Doug Van Nort, assistant professor in the Digital Media Program and the Department of Theatre in the School of the Arts, Media, Performance & Design (AMPD), is Canada Research Chair in Digital Performance (Tier 2). Van Nort’s research focuses on the exploration of collective expression and creation in digitally mediated performance. His work examines questions of instrumentality, gesture and human/machine agency in the context of envisioning new forms of interdisciplinary creative expression. He develops international cross-disciplinary collaborations as case studies and new software/hardware interactive technologies as support mechanisms in the pursuit of new forms of embodied aesthetic knowledge. Van Nort is the founding director of AMPD’s new DIStributed PERformance and Sensorial immersion (DisPerSion) Lab, a space featuring reactive, intelligent digital media where researchers and practitioners in experimental music, dance, theatre and computation come together to explore how we sense, process and interact with the performing arts in the post/digital age.
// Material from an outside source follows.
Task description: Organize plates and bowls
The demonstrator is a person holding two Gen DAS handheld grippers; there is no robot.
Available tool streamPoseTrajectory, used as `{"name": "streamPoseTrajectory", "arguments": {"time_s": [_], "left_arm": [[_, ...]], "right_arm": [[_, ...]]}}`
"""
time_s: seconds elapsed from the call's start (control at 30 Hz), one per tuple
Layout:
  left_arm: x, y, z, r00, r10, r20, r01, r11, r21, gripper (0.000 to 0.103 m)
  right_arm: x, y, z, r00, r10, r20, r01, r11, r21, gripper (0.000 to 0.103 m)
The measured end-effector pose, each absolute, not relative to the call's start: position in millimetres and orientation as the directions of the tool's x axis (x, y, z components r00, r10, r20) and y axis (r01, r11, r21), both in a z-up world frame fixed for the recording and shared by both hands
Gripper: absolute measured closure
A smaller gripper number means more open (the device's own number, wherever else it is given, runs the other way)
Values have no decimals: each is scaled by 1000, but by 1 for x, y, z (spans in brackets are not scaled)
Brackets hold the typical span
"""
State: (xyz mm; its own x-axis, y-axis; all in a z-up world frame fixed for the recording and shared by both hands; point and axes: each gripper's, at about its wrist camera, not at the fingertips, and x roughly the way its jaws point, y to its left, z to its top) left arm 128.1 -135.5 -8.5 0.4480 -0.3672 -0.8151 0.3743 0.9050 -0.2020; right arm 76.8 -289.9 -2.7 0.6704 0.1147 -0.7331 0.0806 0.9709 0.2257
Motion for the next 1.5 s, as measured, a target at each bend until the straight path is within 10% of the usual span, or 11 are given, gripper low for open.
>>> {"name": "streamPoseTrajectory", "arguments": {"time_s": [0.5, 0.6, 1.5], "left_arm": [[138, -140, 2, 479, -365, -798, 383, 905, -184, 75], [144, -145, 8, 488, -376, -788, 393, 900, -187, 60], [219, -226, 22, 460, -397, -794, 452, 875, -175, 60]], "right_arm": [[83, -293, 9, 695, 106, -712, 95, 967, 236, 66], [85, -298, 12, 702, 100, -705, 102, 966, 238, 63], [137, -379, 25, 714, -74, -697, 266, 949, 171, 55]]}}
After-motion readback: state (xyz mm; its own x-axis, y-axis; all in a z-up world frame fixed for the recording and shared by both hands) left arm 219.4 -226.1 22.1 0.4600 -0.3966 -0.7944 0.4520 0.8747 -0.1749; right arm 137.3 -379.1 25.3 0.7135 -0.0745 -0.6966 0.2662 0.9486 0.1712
Sean Tulin, assistant professor in the Department of Physics & Astronomy, Faculty of Science, is Canada Research Chair in Particle Physics and Cosmology (Tier 2). Tulin is interested in the existence of dark matter, which is one of the Universe’s great mysteries. All stars, planets, and interstellar gas are made from atoms and yet atomic matter represents only 15 per cent of the total matter in the Universe. The remaining 85 per cent is dark matter. Dark matter provides the cosmic foundation for galaxies to form, but its microphysical properties remain unknown. Tulin’s research provides new directions toward discovering dark matter’s elusive particle nature. By combining astrophysics, particle theory and cosmology, he is developing new ideas to illuminate dark matter’s particle dynamics through its effect on cosmic structure.
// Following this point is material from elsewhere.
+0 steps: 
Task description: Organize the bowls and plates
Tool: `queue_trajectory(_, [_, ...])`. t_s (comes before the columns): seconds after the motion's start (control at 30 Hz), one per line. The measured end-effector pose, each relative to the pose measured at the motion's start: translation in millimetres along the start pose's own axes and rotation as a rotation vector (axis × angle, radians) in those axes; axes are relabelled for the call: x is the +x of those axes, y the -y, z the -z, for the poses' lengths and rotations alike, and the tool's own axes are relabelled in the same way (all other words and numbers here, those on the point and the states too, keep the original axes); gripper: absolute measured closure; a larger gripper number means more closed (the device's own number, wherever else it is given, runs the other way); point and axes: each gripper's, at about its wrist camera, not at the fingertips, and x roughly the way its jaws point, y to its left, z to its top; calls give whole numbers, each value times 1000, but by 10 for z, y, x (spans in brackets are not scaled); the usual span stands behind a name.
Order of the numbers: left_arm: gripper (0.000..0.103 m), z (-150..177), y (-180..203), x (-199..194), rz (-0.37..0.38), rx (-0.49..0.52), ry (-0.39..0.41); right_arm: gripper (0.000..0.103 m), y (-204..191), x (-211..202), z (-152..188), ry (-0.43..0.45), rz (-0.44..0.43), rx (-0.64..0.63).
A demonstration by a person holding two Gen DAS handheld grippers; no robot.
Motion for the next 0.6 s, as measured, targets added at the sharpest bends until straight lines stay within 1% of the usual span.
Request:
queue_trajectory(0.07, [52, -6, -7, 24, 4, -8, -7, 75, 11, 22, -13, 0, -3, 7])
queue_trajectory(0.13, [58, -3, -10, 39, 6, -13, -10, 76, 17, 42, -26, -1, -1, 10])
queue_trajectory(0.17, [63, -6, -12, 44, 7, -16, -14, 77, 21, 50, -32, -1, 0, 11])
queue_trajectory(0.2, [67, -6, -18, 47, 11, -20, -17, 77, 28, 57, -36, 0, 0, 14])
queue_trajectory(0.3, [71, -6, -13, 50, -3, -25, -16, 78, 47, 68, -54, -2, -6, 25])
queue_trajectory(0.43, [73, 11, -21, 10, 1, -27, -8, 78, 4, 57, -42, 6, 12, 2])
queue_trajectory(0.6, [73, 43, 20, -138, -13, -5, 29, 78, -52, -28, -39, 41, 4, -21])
Graham Wakefield, assistant professor in the Department of Visual Art and Art History and the Digital Media Program (AMPD), is the founding director of the Computational Worldmaking Lab. Wakefield is Canada Research Chair in Interactive Information Visualization (Tier 2). His research will advance content creation and interaction design of immersive experiences in virtual and augmented realities, which are becoming ubiquitous in media, entertainment and the arts, by intensifying dynamic visualization and rich participation in increasingly open-ended worlds. Cutting across work in generative art, computer graphics, human-computer interaction, artificial life, complex systems and compiler technology, Wakefield’s research program reinforces influential work being done at York in augmented reality, computer vision, stereoscopic cinema and ubiquitous screens, and will result in transferable research, open-source tools and novel creative works.
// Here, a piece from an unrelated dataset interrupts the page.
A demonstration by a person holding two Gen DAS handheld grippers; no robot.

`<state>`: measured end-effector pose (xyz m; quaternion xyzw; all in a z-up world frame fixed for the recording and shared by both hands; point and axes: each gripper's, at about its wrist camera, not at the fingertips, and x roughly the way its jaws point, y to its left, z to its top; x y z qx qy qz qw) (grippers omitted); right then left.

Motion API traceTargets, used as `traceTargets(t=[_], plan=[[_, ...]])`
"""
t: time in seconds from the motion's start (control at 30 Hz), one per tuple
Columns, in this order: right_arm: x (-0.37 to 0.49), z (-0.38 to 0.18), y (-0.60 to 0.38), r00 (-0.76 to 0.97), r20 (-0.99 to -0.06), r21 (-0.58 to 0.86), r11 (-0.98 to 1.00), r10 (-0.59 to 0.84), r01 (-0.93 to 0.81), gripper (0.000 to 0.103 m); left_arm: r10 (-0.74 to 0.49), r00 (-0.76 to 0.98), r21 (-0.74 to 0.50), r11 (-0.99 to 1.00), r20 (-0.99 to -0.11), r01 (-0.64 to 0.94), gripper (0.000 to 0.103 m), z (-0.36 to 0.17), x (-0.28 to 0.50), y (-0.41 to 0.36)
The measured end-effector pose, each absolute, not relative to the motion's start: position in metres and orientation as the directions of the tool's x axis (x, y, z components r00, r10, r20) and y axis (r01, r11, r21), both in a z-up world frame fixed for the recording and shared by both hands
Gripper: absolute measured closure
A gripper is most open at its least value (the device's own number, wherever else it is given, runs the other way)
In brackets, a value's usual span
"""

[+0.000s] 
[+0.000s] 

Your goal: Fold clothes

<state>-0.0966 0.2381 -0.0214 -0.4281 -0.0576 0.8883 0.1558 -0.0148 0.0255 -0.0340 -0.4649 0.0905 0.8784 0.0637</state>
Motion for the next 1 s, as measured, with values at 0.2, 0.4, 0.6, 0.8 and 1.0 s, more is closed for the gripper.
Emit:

Jianhong Wu, professor in the Department of Mathematics & Statistics, Faculty of Science, and the director of the York Institute for Health Research, is Canada Research Chair in Industrial and Applied Mathematics (Tier 1). Wu’s research investigates disease modelling through mathematics. His fundamental research is inspired by and applied to real life applications in pattern recognition of complex data, prediction of transmission dynamics and spatial spread of communicable diseases, evaluation of mitigation strategies for controlling disease spread and biological invasion. His research program will incorporate the training of highly qualified personnel into its highly interdisciplinary research projects and outreach activities so that curriculum development, industrial outreach, policy impact, interdisciplinary collaboration and development of fundamental research are well integrated.